We acknowledge several potential study limitations. Our response rate was relatively low, which can bias results. We limited our survey questions to 2 specific time points: 2 weeks and 3 months. These time points were arbitrarily chosen to represent early persistent and late persistent symptoms. ACSM physicians with an interest in concussion may be more likely to respond to a concussion survey and may have different opinions and practices than nonresponders, limiting our ability to generalize results. Survey questions were multiple choice and provided few opportunities for respondents to write in comments or to qualify responses, which could limit accurate assessment of opinion.

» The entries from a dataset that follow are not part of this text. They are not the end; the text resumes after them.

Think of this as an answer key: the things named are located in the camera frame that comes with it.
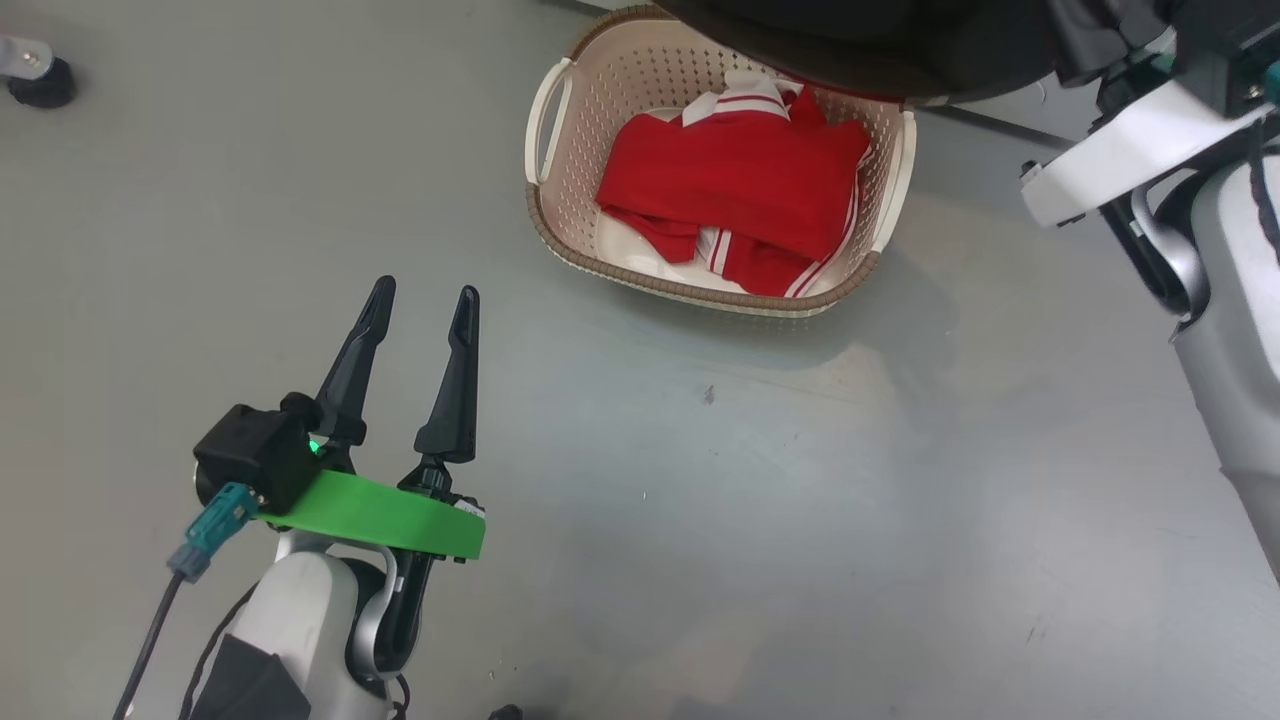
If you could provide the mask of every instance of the red clothing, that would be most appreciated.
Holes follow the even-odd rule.
[[[724,228],[732,251],[712,269],[748,292],[787,295],[849,236],[869,138],[859,123],[828,126],[810,88],[782,115],[762,111],[771,102],[722,97],[689,127],[632,118],[614,140],[596,202],[668,263],[694,259],[701,227]]]

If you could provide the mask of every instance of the beige basket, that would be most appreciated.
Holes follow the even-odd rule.
[[[605,263],[596,252],[595,191],[618,129],[640,113],[682,108],[703,92],[723,90],[724,70],[735,68],[781,74],[657,8],[627,8],[600,18],[568,58],[552,68],[534,99],[525,136],[529,214],[547,247],[581,270],[733,313],[817,315],[867,279],[897,224],[915,159],[915,119],[900,105],[817,92],[828,120],[859,120],[872,138],[872,156],[859,170],[861,201],[852,241],[827,270],[840,274],[832,290],[795,299],[740,295],[645,275]],[[557,88],[562,88],[561,101],[545,132]],[[540,160],[538,149],[544,141]]]

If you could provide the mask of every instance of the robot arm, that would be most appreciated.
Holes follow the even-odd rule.
[[[317,400],[289,393],[278,411],[237,405],[196,445],[196,493],[206,509],[170,559],[174,579],[116,720],[128,714],[177,588],[198,579],[252,519],[280,530],[276,562],[210,639],[179,719],[383,720],[393,708],[389,680],[401,684],[404,702],[394,707],[403,716],[401,670],[417,644],[431,566],[480,556],[485,511],[453,492],[445,465],[475,457],[480,297],[472,287],[458,297],[448,369],[413,443],[417,468],[397,487],[355,474],[351,447],[365,441],[365,393],[394,295],[390,277],[374,286]],[[334,557],[333,546],[374,551],[383,566]]]
[[[1190,1],[1166,9],[1178,56],[1128,54],[1103,76],[1101,124],[1023,177],[1043,225],[1097,208],[1156,300],[1196,405],[1280,578],[1280,8]],[[1194,170],[1152,213],[1147,190]]]

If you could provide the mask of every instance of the gray floor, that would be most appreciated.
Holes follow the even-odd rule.
[[[1028,222],[1033,146],[920,119],[890,252],[808,323],[553,259],[527,104],[588,19],[534,0],[13,0],[83,97],[0,102],[0,715],[100,719],[233,402],[314,391],[401,282],[361,470],[396,479],[484,297],[485,556],[443,568],[413,717],[1202,719],[1280,712],[1280,591],[1102,225]],[[182,596],[173,717],[255,528]]]

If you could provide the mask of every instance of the basket handle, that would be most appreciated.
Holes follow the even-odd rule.
[[[543,85],[538,87],[538,95],[534,95],[534,106],[529,109],[529,124],[525,127],[525,179],[532,184],[547,182],[550,160],[556,156],[556,141],[559,140],[561,126],[564,123],[564,113],[568,110],[570,92],[573,90],[573,78],[567,76],[572,67],[573,60],[568,58],[562,58],[559,63],[556,63],[556,67],[548,70],[547,77],[543,78]],[[552,100],[552,94],[559,87],[561,81],[564,82],[564,92],[561,94],[561,105],[556,113],[556,124],[552,126],[550,140],[547,142],[547,158],[539,161],[538,142],[543,137],[543,124],[547,120],[548,110],[547,105]]]

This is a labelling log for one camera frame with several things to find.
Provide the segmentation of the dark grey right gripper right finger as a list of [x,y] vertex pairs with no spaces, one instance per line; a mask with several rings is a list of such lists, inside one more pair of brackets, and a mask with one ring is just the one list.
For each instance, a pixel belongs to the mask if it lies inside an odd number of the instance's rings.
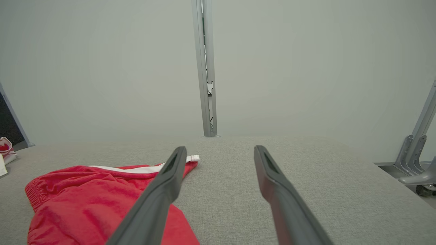
[[296,188],[286,178],[266,147],[254,147],[258,184],[269,203],[280,245],[332,245]]

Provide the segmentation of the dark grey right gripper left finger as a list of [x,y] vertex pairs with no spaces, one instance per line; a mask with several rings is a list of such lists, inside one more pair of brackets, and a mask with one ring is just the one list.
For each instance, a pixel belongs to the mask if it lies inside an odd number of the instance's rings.
[[161,244],[170,205],[181,190],[186,157],[185,146],[174,150],[107,241],[108,245]]

Finally, survey self-report may not reflect actual clinical practice.
Conclusion
Whereas physical and cognitive rest are generally accepted in the management of acute concussion, physicians’ perceived health risks and management practices vary when concussion symptoms persist.
Supplementary Material
Footnotes
The authors report no potential conflicts of interest in the development and publication of this article.